The data
· · · · · · ·

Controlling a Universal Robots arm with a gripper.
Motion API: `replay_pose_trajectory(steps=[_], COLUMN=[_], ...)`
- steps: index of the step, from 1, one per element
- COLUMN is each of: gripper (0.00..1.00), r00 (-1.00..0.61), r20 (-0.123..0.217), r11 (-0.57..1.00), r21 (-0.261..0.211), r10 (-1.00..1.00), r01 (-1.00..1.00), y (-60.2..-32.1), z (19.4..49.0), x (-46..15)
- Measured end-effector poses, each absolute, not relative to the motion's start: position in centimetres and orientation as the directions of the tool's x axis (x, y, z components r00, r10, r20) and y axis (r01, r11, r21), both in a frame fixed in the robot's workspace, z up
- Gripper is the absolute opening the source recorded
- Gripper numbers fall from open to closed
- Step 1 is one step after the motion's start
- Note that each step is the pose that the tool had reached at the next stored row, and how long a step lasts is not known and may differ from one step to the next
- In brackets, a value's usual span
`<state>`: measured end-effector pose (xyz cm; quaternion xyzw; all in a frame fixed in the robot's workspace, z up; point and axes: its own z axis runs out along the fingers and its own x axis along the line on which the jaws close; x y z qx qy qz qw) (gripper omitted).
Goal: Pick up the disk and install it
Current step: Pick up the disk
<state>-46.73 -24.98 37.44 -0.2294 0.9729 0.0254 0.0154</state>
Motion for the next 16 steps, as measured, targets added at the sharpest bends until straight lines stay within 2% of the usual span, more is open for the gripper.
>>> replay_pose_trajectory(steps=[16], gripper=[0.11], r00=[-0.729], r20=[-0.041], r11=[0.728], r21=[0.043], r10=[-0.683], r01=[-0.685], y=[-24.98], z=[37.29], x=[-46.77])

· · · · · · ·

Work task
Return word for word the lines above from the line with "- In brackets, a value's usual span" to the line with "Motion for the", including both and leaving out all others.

Reply
- In brackets, a value's usual span
`<state>`: measured end-effector pose (xyz cm; quaternion xyzw; all in a frame fixed in the robot's workspace, z up; point and axes: its own z axis runs out along the fingers and its own x axis along the line on which the jaws close; x y z qx qy qz qw) (gripper omitted).
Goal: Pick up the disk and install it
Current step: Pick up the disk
<state>-46.73 -24.98 37.44 -0.2294 0.9729 0.0254 0.0154</state>
Motion for the next 16 steps, as measured, targets added at the sharpest bends until straight lines stay within 2% of the usual span, more is open for the gripper.

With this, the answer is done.